Once in trinary, the results were encoded into the error-avoiding DNA code described above. The resulting sequence was then broken into chunks that were easy to synthesize. Each chunk came with parity information (for error correction), a short file ID, and some data that indicates the offset within the file (so, for example, that the sequence holds digits 500-600). To provide an added level of data security, 100-bases-long DNA inserts were staggered by 25 bases so that consecutive fragments had a 75-base overlap. Thus, many sections of the file were carried by four different DNA molecules.
And it all worked brilliantly—mostly. For most of the files, the authors’ sequencing and analysis protocol could reconstruct an error-free version of the file without any intervention. One, however, ended up with two 25-base-long gaps, presumably resulting from a particular sequence that is very difficult to synthesize. Based on parity and other data, they were able to reconstruct the contents of the gaps, but understanding why things went wrong in the first place would be critical to understanding how well suited this method is to long-term archiving of data.
Long-term storage
In general, though, the DNA was very robust. The authors simply dried it out before shipping it to a lab in Germany (with a layover in the UK), where it was decoded. Careful storage in a cold, dry location could keep it viable for much, much longer. The authors estimate their storage density was about 2.2 Petabytes per gram, and that it included enough DNA to recover the data about ten additional times.

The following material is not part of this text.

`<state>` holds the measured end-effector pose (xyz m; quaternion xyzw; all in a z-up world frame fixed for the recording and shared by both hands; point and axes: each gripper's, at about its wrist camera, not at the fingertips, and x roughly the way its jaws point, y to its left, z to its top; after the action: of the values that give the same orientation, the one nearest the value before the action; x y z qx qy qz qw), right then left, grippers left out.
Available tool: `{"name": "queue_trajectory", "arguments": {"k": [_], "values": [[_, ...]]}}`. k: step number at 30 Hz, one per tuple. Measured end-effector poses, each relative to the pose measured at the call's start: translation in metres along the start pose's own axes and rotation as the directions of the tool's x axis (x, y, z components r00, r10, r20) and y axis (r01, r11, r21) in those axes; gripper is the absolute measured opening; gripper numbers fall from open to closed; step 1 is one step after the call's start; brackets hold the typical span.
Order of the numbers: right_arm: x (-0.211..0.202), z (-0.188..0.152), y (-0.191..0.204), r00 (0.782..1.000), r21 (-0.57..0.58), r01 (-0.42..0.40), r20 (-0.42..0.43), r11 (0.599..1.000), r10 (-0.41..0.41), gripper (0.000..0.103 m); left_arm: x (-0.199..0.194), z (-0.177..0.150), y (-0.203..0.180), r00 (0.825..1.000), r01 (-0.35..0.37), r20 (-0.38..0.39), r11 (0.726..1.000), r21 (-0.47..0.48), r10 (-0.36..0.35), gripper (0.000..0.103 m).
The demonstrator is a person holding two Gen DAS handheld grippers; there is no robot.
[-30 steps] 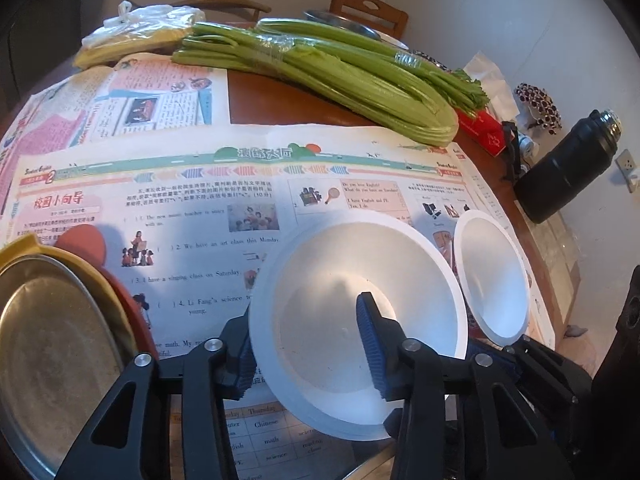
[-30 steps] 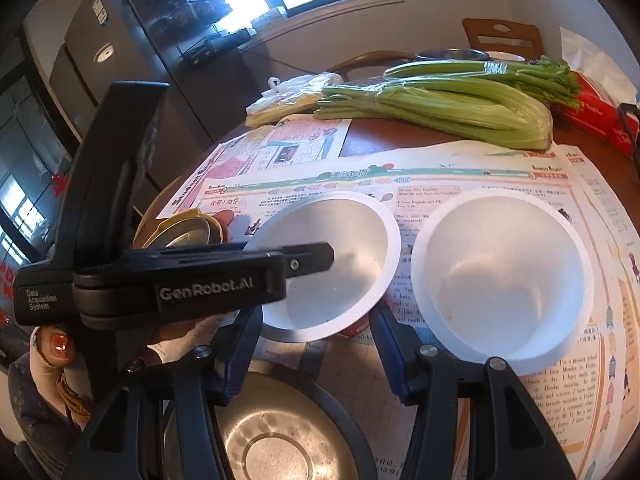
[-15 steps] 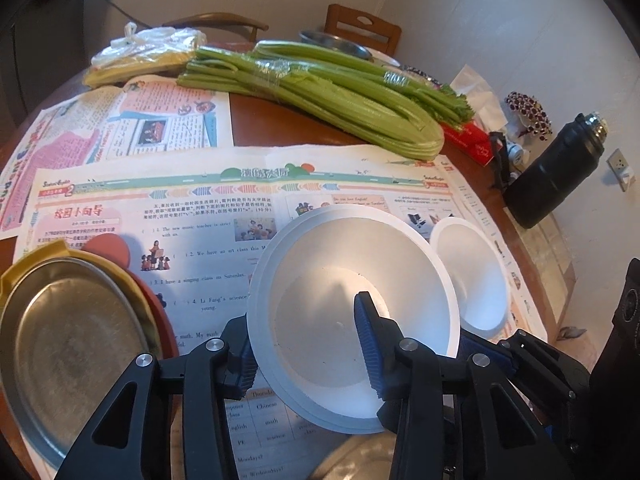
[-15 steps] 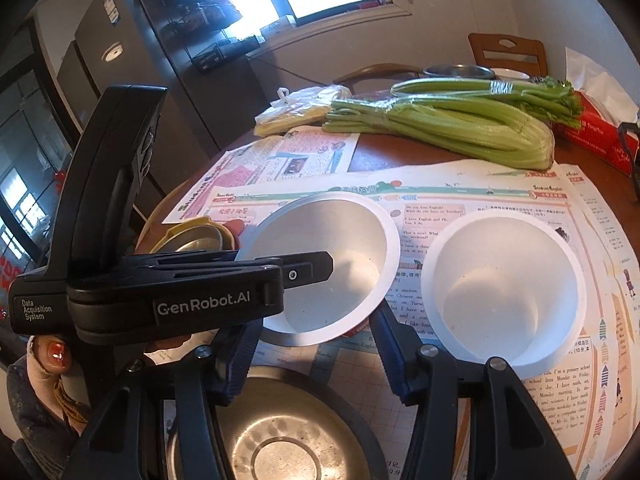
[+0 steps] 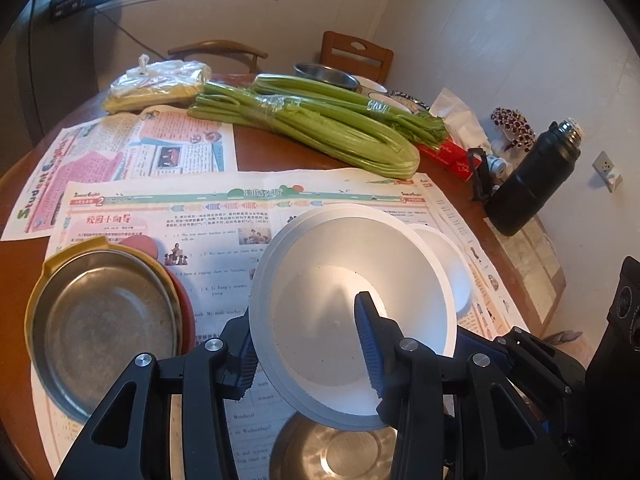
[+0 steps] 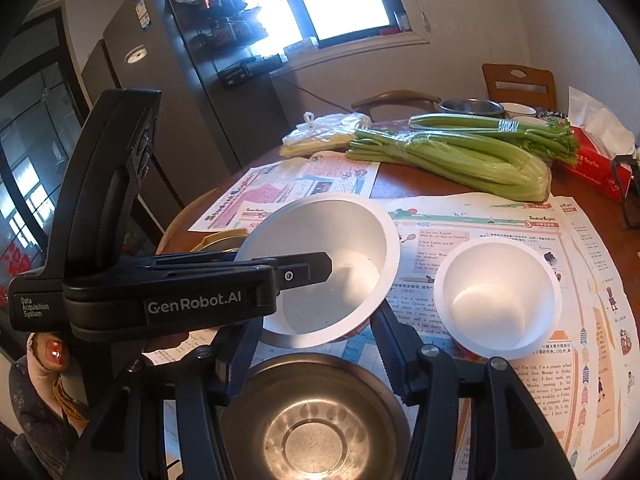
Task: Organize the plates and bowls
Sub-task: 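Carry the white bowl over the steel bowl with the left tool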
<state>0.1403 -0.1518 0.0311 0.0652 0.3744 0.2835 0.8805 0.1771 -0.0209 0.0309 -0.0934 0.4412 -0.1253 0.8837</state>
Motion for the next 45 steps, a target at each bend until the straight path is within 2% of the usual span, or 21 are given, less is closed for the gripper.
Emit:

Which brings us to the authors’ more general argument. Assuming the process is streamlined and automated, and the physical cataloging can be handled at minimal cost, is this ever likely to be a cost-effective way to store data? As a point of contrast, the authors considered a data set from the LHC. After a few years, access to data from these archives tends to be very limited, while the cost of maintaining them tends to involve sporadic migrations to upgraded magnetic tape technology.

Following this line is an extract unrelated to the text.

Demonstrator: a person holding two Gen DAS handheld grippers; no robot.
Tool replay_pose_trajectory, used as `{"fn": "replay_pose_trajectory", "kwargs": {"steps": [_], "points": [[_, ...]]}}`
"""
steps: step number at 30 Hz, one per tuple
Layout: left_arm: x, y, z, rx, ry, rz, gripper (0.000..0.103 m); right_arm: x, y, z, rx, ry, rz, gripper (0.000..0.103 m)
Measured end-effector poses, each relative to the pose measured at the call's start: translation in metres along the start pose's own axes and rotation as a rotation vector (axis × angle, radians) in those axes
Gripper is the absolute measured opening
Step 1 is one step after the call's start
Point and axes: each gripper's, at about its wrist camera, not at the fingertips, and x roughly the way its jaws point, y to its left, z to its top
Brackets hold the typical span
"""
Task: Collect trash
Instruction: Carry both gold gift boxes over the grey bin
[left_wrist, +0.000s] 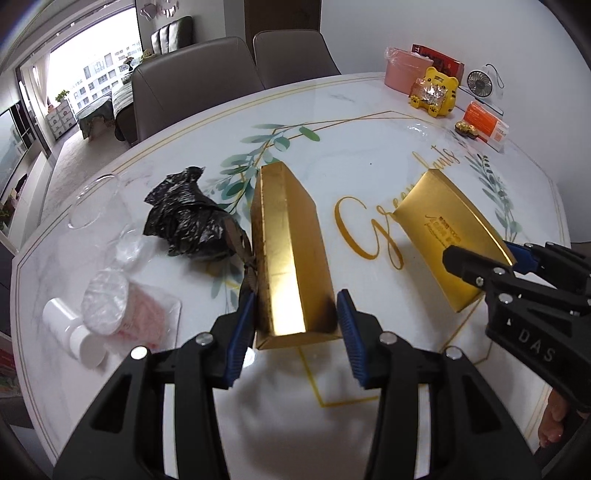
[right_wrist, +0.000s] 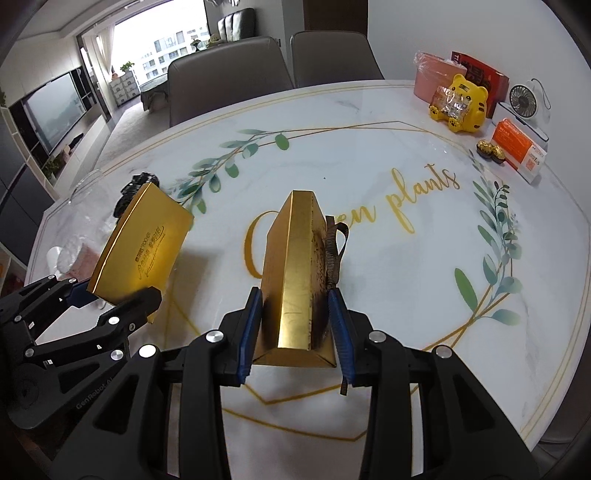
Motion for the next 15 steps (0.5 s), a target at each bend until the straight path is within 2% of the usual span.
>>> {"fn": "replay_pose_trajectory", "kwargs": {"steps": [8,15], "points": [[-0.078,0.017,-0.034,-0.068,-0.038,0.082,0.045,-0.054,0.035,-0.017,-0.087,-0.013,0.114,0.035],[-0.144,0.056,-0.087,-0.209,-0.056,0.186,0.045,-0.093,0.097,-0.029,-0.237,-0.035,0.235,0.035]]}}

With current, state-of-the-art DNA synthesis and sequencing, the economics start to make sense only if you’re planning on storing the data for over 500 years (although it would be good out to 5,000). But they also note that if the relevant technologies continue improving at their current rates, it will only take a decade to get to where DNA-based storage would start making sense for archiving data for as little as 50 years.
Both this team and the previous one point out that, unlike storage media, the actual physical storage of information won’t change if DNA is used, even if we end up using different methods to synthesize or read out the molecule’s contents. And life on Earth will always ensure that whatever we need to manipulate it will always be available to us. In other words, if we’re ever not able to read the information in DNA, then we’ve got bigger problems than having lost some data.